Segundo o psiquiatra Sérgio Tamai, para obter sucesso em programas de inclusão com deficientes intelectuais, é preciso — antes de tudo — estudar três perfis: o da empresa, o das vagas e o das condições neuropsiquiátricas.
“Para uma boa adaptação dessas pessoas, são necessários uma seleção eficiente e um posicionamento na função correta”, diz Tamai, que ressalta a importância de preparar também os demais funcionários da empresa.
Outra recomendação do psiquiatra é a criação de uma rotina específica para ajudar no processo de adaptação desses profissionais. “Rotinizar uma função ajuda a assimilar o conhecimento. Por isso, não é recomendado colocar esses profissionais em turnos e ambientes com muita pressão, por exemplo”, orienta.
Ciente desses detalhes, o Citibank criou uma lista de atividades em que detalha cada uma das tarefas que o funcionário deve cumprir ao longo do dia. Para incentivar a interação, os colegas também têm acesso à lista, podendo prestar auxílio em caso de dúvida ou má conduta.
Esse tipo de cuidado foi fundamental no processo de ambientação de Paulo Policastri, auxiliar administrativo da Novartis. Policastri, de 37 anos, tem síndrome de Down e entrou na farmacêutica no departamento de RH. Após seis meses, ingressou no marketing da área de oncologia até migrar para a função atual.
Hoje, ele é acompanhado por Elisabeth Prupere, supervisora administrativa de vendas e sua segunda tutora na empresa. “Criei para ele uma agenda de rotinas diárias distribuídas entre as 4 horas do período de trabalho e, assim, fui aprendendo como obter o melhor do Paulo”, explica Elisabeth. Aos poucos, Elisabeth introduziu mais quatro tarefas na lista de afazeres e, hoje, Policastri realiza 13 atividades diárias.
Na Novartis, os integrantes do programa Diversidade e Inclusão, que reúne deficientes físicos, visuais, auditivos e um intelectual, têm Plano de Desenvolvimento Anual como qualquer outro colaborador e são tratados como os demais.
Claro que a empresa se preocupa em oferecer os suportes necessários para esses trabalhadores com defasagem no intelecto e entende que eles precisam de um cenário diferente para ter melhor performance. Mas, na medida do possível, a farmacêutica tenta lidar com as pessoas sem diferenciá-las.
“Não temos um programa específico para pessoas com deficiência intelectual, porque, se tivéssemos, não seria inclusivo”, afirma Isabella Maciel de Sá, líder de diversidade e inclusão na Novartis.
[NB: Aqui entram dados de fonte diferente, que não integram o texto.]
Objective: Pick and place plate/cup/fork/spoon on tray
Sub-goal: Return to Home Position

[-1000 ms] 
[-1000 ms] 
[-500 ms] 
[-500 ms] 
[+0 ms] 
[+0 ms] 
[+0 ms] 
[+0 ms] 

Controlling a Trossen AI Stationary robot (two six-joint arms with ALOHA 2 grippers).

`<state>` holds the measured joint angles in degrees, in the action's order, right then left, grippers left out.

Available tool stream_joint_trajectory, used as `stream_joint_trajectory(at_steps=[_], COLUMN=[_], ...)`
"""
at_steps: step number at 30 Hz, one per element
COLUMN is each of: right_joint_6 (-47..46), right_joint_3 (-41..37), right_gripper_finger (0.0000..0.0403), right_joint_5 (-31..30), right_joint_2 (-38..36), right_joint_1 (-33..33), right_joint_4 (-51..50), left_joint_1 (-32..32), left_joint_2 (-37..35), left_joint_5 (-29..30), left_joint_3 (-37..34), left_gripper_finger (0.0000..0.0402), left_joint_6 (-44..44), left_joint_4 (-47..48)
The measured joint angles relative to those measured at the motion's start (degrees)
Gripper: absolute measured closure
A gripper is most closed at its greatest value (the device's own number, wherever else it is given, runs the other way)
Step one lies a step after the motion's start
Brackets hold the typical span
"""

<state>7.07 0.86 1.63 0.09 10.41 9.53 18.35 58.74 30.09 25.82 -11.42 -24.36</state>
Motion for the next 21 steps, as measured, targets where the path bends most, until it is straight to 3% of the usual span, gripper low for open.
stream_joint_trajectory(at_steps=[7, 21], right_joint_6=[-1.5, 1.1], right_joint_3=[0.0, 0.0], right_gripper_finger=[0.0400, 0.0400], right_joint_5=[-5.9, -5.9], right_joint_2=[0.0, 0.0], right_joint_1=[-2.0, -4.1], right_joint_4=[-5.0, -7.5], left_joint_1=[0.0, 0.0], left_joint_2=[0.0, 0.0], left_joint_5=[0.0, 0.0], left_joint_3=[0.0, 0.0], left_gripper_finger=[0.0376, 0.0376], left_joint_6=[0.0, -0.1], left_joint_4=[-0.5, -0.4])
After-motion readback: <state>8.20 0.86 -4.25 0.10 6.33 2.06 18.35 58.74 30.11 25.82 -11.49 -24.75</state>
Ainda que bem-intencionada, a prática de agrupar os diversos tipos de deficiente e até tratar os funcionários da mesma forma nem sempre é garantia de bons resultados.
“É preciso conhecer as necessidades e particularidades de cada deficiência para saber lidar com ela”, recomenda o psiquiatra Marcelo Fernandes, da Unifesp. Ignorar a diferença pode prejudicar não só a empresa como a própria pessoa com defasagem intelectual.
“A inclusão bem-feita é aquela em que a empresa analisa as competências de cada cargo juntamente com as condições de cada tipo de deficiência para, então, colocar os indivíduos certos nos lugares certos”, diz Fernandes.